[Dataset excerpts]
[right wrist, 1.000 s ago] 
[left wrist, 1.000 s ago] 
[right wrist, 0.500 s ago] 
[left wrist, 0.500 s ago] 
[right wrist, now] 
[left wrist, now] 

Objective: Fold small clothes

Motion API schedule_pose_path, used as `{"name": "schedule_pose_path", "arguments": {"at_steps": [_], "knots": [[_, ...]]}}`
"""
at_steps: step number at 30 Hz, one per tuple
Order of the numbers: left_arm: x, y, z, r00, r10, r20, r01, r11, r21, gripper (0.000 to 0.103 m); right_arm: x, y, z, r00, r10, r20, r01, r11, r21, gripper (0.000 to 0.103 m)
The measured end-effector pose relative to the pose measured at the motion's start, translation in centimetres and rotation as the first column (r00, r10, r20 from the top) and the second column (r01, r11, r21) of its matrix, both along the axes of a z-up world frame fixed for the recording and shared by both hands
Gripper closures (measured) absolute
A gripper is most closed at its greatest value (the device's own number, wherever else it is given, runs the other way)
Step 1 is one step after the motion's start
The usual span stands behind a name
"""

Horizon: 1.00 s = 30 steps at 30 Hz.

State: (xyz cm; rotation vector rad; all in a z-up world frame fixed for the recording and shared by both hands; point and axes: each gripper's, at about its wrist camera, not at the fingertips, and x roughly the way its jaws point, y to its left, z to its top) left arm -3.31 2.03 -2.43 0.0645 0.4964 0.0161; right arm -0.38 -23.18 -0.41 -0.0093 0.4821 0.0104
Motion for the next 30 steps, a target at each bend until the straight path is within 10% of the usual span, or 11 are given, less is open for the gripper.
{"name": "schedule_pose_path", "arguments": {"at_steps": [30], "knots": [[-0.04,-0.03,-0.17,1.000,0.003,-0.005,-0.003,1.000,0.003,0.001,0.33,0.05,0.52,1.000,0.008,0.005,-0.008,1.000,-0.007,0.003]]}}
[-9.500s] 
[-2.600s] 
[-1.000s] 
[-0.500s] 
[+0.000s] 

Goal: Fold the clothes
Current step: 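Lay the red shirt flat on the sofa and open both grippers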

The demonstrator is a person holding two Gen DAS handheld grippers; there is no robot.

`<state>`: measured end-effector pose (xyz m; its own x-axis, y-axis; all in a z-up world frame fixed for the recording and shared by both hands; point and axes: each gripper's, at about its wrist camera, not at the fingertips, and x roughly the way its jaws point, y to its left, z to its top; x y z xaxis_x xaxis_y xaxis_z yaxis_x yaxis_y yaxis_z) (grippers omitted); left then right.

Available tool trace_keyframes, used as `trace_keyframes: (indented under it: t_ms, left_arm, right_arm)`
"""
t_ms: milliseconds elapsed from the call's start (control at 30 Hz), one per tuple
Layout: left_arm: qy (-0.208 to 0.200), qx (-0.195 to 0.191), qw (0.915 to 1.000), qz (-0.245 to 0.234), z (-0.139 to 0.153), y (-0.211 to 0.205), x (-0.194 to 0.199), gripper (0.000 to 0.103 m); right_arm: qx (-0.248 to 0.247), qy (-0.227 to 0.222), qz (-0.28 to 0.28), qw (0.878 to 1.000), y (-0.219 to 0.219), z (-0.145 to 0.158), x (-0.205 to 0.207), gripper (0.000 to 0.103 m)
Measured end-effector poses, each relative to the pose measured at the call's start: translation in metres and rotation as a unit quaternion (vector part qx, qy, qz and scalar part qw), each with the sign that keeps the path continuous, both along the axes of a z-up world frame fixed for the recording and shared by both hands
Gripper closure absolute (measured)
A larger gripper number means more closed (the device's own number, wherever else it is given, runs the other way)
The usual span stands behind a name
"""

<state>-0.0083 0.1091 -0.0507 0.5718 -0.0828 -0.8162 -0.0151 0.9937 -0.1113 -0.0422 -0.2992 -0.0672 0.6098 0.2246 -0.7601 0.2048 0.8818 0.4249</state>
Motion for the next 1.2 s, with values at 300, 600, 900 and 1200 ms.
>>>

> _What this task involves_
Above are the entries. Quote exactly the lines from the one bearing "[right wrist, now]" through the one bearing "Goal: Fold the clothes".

> _Solution for this exercise_
[right wrist, now] 
[left wrist, now] 

Objective: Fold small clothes

Motion API schedule_pose_path, used as `{"name": "schedule_pose_path", "arguments": {"at_steps": [_], "knots": [[_, ...]]}}`
"""
at_steps: step number at 30 Hz, one per tuple
Order of the numbers: left_arm: x, y, z, r00, r10, r20, r01, r11, r21, gripper (0.000 to 0.103 m); right_arm: x, y, z, r00, r10, r20, r01, r11, r21, gripper (0.000 to 0.103 m)
The measured end-effector pose relative to the pose measured at the motion's start, translation in centimetres and rotation as the first column (r00, r10, r20 from the top) and the second column (r01, r11, r21) of its matrix, both along the axes of a z-up world frame fixed for the recording and shared by both hands
Gripper closures (measured) absolute
A gripper is most closed at its greatest value (the device's own number, wherever else it is given, runs the other way)
Step 1 is one step after the motion's start
The usual span stands behind a name
"""

Horizon: 1.00 s = 30 steps at 30 Hz.

State: (xyz cm; rotation vector rad; all in a z-up world frame fixed for the recording and shared by both hands; point and axes: each gripper's, at about its wrist camera, not at the fingertips, and x roughly the way its jaws point, y to its left, z to its top) left arm -3.31 2.03 -2.43 0.0645 0.4964 0.0161; right arm -0.38 -23.18 -0.41 -0.0093 0.4821 0.0104
Motion for the next 30 steps, a target at each bend until the straight path is within 10% of the usual span, or 11 are given, less is open for the gripper.
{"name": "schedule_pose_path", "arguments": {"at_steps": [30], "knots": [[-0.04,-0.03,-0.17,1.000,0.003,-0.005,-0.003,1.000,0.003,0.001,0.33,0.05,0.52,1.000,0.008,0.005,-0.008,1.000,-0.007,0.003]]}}
[-9.500s] 
[-2.600s] 
[-1.000s] 
[-0.500s] 
[+0.000s] 

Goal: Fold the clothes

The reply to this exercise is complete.